### GOAL OF THE EXERCISE
Please return, word for word, the line containing "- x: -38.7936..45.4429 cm" and each line after it through the end of the data below, and nothing else.

### DATA SECTION
::::::

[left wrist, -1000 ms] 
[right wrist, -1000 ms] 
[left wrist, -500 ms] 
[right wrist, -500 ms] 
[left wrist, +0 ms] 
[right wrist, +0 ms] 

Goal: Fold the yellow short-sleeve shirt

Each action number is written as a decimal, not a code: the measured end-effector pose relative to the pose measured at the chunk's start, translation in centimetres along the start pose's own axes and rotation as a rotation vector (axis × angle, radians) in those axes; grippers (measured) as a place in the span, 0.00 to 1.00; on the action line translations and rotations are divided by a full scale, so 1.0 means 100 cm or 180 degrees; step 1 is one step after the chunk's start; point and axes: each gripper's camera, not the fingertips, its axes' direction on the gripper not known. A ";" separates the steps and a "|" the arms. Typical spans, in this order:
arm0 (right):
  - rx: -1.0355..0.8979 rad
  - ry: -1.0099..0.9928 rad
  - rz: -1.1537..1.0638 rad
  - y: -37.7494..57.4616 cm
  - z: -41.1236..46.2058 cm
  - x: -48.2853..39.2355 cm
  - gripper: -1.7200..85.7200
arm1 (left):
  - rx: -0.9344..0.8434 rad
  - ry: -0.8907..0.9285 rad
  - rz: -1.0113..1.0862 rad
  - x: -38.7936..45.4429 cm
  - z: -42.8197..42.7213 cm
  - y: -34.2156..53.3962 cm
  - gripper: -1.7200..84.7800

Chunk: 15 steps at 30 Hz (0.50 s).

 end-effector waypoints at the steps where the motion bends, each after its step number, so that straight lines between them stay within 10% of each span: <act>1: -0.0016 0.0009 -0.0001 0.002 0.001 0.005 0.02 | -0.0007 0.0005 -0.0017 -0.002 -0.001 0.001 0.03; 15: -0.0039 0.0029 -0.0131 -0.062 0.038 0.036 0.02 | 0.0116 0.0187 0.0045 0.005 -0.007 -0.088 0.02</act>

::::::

### PROBLEM SOLUTION
  - x: -38.7936..45.4429 cm
  - z: -42.8197..42.7213 cm
  - y: -34.2156..53.3962 cm
  - gripper: -1.7200..84.7800

Chunk: 15 steps at 30 Hz (0.50 s).

 end-effector waypoints at the steps where the motion bends, each after its step number, so that straight lines between them stay within 10% of each span: <act>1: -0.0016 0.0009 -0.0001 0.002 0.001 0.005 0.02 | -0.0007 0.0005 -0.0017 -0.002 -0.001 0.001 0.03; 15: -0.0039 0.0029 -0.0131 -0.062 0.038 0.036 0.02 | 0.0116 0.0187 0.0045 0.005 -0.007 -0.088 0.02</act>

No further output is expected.